Chi rimane fuori dalla sala Verde

Anche se il grande pubblico non ne è forse consapevole, la sala Verde è il luogo più noto di palazzo Chigi. Prima o poi infatti tutti abbiamo visto, nei telegiornali del passato, quel tavolo lunghissimo attorno il quale si schieravano, faccia a faccia, da una parte ministri, sottosegretari, funzionari e portaborse; e dall’altra dirigenti sindacali (spesso di decine di sigle), delle associazioni imprenditoriali e di categoria, altrettanti portaborse. Di solito talmente tanta gente da richiedere due o anche tre file di sedie, una dietro l’altra.

L’ampia scenografia era funzionale al senso degli incontri: si incontravano lì il governo e tutti coloro che rappresentavano o pretendevano di rappresentare qualche interesse organizzato nel paese. In quella sede il governo svolgeva di solito il ruolo di sovraintendente ad accordi tra le parti, oppure sottoponeva propri obiettivi prima di confezionarli in veri e propri disegni di legge. Non di rado morti proprio lì dentro, prima di diventare articolati, sotto il fuoco incrociato delle “parti”. Naturalmente nella sala Verde si sono consumati anche momenti alti, fra tutti l’accordo del luglio ’92 (governo Amato) che chiuse l’epoca della contingenza (quello delle dimissioni di Trentin) e quello del luglio ’93 col quale sindacati, imprenditori e governo Ciampi vararono il sistema della contrattazione mista nazionale e territoriale.
Il problema è che da allora la concertazione s’è mossa sempre a livelli molto più bassi, con esiti paralizzanti e trasmettendo un crescente senso di esclusione a mondi del lavoro, del non-lavoro e della produzione che nella sala Verde non avevano sedie da occupare, quindi nessuna rappresentanza.
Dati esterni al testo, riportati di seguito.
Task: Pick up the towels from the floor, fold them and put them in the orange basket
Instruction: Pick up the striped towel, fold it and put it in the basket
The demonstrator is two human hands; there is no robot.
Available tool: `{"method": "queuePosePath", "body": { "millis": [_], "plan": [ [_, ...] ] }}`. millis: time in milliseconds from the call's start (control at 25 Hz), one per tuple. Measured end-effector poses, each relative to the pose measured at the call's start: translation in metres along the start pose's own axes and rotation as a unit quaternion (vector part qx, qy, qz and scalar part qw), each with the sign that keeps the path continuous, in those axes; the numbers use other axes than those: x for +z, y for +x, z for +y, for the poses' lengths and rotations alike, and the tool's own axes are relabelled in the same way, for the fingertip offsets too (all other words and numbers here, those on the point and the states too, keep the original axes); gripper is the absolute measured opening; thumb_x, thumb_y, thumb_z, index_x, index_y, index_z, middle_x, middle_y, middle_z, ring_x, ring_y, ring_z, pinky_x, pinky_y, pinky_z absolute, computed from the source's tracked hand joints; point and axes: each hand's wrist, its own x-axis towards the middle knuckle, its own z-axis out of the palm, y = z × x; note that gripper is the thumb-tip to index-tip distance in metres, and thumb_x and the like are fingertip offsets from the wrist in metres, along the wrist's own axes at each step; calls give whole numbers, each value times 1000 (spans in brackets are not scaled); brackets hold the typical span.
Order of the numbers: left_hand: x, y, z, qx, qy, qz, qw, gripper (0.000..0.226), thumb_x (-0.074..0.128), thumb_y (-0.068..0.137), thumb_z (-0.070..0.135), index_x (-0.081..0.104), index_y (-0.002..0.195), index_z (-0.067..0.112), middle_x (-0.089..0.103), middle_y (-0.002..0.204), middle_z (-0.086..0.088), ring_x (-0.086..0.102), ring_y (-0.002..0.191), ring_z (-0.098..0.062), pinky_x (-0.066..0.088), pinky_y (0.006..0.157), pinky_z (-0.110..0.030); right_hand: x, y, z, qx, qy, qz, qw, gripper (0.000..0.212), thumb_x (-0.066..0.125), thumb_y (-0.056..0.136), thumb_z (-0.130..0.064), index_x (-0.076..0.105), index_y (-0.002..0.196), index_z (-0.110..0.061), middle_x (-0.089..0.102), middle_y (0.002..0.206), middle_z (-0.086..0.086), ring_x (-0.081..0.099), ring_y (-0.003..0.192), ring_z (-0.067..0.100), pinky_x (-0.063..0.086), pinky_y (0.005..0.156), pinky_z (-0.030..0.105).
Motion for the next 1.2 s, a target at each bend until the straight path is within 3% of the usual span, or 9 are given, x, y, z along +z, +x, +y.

Quando Renzi ironizza sulla riapertura della sala Verde ammettendo di «essere invecchiato», noi speriamo che non sia vero. Che cioè abbia ben presente il dovere suo, del Pd, di tutti i partiti e del parlamento a lavorare e legiferare nell’interesse anche e soprattutto di chi nella sala non entrerà mai. Ogni momento di dialogo è prezioso, e ci vorrà ben più di qualche ora per discutere con tutti di legge sulla rappresentanza, di salario minimo, di nuovi ammortizzatori universali, di rafforzamento della contrattazione aziendale, di Tfr in busta paga. Ma il principio di responsabilità politica e personale scaraventato da Renzi sulla scena deve rimanere intatto. E il luogo delle decisioni per il bene di tutti è il parlamento, non la sala Verde.